„Von außen fließt viel Kaufkraft in die Stadt. Doch davon bleibt zu wenig in der Fußgängerzone hängen. Um das zu ändern, holt die Stadt jetzt Marketingprofis mit ins Boot. Die „Gruppe Drei“ aus Villingen erstellt in den nächsten drei Jahren ein Stadtmarketingkonzept.
Vorneweg die neuesten Zahlen: Mit einer Pro-Kopf-Einzelhandelskaufkraft von 6181 Euro ist Geislingen im Jahr 2015 Schlusslicht unter den Städten und Gemeinden über 10 000 Einwohner in der Region. Anders das Bild beim Pro-Kopf-Einzelhandelsumsatz: Hier lag die Fünftälerstadt mit 8337 Euro in der Spitzengruppe. Das ist das Ergebnis einer aktuellen Studie der Industrie- und Handelskammer (IHK) Region Stuttgart.
Keinen Cent für die Innenstadt
Die Stadt erfährt also einen enormen Kaufkraftzufluss, der mit den WMF-Fabrikverkäufen zusammenhängt, während der Einzelhandel in der Innenstadt darbt.
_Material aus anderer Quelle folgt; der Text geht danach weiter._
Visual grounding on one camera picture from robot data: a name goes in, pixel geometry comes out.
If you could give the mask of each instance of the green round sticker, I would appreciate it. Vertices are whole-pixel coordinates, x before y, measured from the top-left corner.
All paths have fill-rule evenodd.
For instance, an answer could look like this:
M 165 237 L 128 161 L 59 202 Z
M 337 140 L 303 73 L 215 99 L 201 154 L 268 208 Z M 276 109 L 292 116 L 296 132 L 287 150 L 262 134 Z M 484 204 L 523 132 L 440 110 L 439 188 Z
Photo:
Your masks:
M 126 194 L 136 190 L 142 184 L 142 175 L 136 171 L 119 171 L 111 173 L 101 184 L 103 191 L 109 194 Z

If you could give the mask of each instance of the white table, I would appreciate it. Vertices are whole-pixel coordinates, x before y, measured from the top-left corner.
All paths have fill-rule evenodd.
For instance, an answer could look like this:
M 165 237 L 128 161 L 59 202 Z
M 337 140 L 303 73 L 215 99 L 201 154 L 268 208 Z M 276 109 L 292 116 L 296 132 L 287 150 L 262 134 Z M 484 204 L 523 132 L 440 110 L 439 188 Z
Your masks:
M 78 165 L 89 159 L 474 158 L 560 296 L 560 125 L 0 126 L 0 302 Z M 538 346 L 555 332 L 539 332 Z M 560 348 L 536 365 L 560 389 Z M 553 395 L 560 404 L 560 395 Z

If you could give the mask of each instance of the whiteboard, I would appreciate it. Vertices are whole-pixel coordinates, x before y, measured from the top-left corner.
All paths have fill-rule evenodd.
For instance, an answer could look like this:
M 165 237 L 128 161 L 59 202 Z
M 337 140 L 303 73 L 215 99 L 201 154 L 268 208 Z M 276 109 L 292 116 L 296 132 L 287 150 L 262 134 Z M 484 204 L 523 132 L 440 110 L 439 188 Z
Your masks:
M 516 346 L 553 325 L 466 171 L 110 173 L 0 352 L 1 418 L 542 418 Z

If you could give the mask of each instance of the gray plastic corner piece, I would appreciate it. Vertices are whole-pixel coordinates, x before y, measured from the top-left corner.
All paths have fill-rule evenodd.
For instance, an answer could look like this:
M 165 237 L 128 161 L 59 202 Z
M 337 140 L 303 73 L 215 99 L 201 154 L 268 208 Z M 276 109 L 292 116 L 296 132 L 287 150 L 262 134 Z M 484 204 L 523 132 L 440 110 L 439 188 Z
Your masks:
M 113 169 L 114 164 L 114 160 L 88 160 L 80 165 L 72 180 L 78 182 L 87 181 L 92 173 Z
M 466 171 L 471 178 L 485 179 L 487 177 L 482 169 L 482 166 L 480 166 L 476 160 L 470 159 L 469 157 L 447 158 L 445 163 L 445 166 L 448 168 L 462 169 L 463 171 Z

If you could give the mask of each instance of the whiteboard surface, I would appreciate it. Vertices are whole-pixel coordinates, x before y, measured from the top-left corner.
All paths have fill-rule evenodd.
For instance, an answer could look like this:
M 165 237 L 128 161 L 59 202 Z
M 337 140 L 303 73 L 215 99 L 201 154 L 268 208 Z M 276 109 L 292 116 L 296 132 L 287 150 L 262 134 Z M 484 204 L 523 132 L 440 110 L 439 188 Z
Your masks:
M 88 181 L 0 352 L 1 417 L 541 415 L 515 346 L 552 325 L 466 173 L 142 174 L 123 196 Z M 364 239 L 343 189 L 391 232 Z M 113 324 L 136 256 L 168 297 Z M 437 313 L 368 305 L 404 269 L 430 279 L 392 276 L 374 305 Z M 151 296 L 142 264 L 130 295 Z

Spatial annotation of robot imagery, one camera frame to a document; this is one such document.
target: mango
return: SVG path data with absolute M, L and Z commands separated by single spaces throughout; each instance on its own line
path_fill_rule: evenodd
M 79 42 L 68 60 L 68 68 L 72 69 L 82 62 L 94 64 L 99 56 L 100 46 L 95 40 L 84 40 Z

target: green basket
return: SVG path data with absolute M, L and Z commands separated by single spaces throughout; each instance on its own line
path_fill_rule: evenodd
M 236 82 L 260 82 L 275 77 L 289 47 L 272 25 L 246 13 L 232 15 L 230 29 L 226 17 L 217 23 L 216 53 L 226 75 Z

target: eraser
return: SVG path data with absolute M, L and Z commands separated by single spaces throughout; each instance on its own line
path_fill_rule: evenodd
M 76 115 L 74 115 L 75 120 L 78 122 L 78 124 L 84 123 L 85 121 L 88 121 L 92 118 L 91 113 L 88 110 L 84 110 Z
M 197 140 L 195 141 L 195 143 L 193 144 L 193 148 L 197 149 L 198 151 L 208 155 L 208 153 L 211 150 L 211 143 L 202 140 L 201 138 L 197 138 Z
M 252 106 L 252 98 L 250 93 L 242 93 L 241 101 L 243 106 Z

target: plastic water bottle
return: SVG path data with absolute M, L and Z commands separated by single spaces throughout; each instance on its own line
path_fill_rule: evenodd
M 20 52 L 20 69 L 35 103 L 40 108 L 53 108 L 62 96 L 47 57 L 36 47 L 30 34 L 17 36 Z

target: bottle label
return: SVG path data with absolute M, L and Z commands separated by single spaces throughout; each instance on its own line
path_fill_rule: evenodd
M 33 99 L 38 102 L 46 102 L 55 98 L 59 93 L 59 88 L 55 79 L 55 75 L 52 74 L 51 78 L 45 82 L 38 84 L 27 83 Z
Mit anderen Worten: Die Shopper decken sich bei der WMF ein und fahren dann schnurstracks nach Hause, ohne in der Innenstadt eine Cent liegen gelassen zu haben. So steht die Stadt vor einem Problem, mit dem viele Kommunen zu kämpfen haben: Ladenleerstände und Zunahme von Billigläden.
An dieser Situation will die Stadt jetzt etwas ändern und holt sich Marketingprofis ins Boot. Einstimmig beauftragte der Gemeinderat das Fachbüro „Gruppe Drei“ aus Villingen mit der Erarbeitung eine Stadtmarketingkonzepts. „Wir können das Produkt ›Geislingen‹ nach außen vermarkten, aber als Verwaltung haben wir nicht alles selbst in der Hand. Dafür brauchen wir Experten“, erklärt OB Frank Dehmer.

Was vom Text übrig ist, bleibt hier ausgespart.